She spun webs of blue and cast them into the firmament. They fluttered toward the winged lizards like merry moths, wrapped themselves about the dragons, and brought them tumbling to earth.
One thing Ethrian noted through the flash and flame: The land was alive. Riotously alive. It could not be the desert that held him captive on its shore.
The vision began to fade. He looked this way and that, trying to make sense of it. It was gone before he could grasp anything more.
He looked toward where the woman had stood. There was a gap where the red bolts had bayoneted the cliffs. A gap where, earlier, he thought there had been nothing but solid cliffline.
He crept that way, unsure, cautious. The moon was high now. He could see the tumbled stone well.
It was not a fresh fall. Ages had gnawed at the boulders in the slide.
A voice seemed to call from the desert beyond.
He froze.
It was another of the ghost voices. He shrugged. He had no time for mysteries. His great task was to survive. To do that he had to get off this shore.

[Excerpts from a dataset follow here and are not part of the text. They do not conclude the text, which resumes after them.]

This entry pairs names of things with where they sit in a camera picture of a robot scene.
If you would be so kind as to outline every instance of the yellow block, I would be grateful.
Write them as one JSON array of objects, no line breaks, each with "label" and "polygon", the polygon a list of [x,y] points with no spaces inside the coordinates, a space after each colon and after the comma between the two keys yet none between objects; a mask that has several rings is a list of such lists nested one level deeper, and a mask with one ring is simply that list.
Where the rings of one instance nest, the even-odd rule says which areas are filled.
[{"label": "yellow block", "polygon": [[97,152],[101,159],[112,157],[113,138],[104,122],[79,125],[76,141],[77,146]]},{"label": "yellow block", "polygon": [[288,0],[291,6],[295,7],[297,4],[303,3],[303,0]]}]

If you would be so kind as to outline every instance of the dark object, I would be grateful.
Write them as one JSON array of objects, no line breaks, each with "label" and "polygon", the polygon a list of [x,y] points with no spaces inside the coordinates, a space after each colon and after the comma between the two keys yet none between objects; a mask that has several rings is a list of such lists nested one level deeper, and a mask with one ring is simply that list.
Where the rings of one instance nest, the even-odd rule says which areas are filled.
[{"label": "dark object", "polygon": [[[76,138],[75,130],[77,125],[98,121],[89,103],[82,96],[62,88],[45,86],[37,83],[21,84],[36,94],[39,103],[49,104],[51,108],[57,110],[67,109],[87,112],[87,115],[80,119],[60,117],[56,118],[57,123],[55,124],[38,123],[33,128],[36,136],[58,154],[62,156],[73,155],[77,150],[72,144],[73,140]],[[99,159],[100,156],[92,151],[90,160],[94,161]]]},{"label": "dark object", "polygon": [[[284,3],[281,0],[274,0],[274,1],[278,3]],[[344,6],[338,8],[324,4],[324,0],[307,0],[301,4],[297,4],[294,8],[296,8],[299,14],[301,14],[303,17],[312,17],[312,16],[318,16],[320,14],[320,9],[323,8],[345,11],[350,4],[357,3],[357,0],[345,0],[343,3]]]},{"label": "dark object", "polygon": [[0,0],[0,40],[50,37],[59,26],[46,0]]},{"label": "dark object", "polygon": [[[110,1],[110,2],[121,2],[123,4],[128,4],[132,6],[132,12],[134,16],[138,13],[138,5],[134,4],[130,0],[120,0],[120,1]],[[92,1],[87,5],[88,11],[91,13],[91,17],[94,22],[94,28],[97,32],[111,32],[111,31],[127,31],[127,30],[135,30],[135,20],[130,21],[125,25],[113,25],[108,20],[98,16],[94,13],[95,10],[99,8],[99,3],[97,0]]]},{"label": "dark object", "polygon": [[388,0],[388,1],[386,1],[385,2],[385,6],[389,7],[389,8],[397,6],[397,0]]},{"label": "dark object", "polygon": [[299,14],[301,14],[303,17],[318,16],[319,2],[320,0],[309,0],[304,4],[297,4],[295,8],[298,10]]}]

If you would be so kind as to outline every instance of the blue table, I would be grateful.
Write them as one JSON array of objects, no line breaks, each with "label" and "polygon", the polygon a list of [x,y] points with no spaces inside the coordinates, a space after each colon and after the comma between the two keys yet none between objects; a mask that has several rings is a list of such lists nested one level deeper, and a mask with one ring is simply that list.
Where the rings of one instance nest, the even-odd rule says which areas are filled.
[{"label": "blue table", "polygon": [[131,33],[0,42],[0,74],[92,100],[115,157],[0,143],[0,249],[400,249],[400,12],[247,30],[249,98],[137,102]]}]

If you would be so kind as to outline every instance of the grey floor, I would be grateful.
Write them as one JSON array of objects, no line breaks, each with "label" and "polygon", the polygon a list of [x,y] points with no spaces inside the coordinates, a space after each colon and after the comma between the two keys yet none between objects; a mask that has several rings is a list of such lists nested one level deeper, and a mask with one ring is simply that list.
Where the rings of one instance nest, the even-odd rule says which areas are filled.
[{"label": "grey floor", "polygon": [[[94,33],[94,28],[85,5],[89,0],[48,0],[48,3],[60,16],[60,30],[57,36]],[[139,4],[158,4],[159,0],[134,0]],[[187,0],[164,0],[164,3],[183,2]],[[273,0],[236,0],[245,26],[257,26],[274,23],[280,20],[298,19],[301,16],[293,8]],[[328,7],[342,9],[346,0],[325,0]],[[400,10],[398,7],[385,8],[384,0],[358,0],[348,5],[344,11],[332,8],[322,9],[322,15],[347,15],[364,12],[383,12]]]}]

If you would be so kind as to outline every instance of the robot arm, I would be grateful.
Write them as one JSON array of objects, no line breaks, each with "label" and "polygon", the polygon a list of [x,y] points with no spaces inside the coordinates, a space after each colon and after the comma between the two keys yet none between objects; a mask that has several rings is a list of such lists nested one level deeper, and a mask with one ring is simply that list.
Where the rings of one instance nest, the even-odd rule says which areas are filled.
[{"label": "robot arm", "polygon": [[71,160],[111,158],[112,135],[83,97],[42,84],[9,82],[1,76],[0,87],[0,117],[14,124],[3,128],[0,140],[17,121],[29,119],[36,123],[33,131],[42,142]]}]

The climb was an epic of pain. And he found nothing above but moon-silvered desert vistas. More land utterly without life. Yet... yet he heard the voices. Wordless voices. They called.
What was this land? What forgotten spirits haunted its barrens? Gingerly, he limped in the direction whence the voices seemed to come.
His feet were swollen, raw, and festering. His tongue was fat and dry. His sunburn blisters were breaking. He ached in every sinew and joint. A throbbing pain beat from temple to temple.
But he was stubborn. He went on. And, in time, the descending moon outlined something atop the nearest mountain.
The more he studied it, the more it looked like some gargantuan figure carved from the mountain itself. It was a great sphinxlike creature, facing eastward.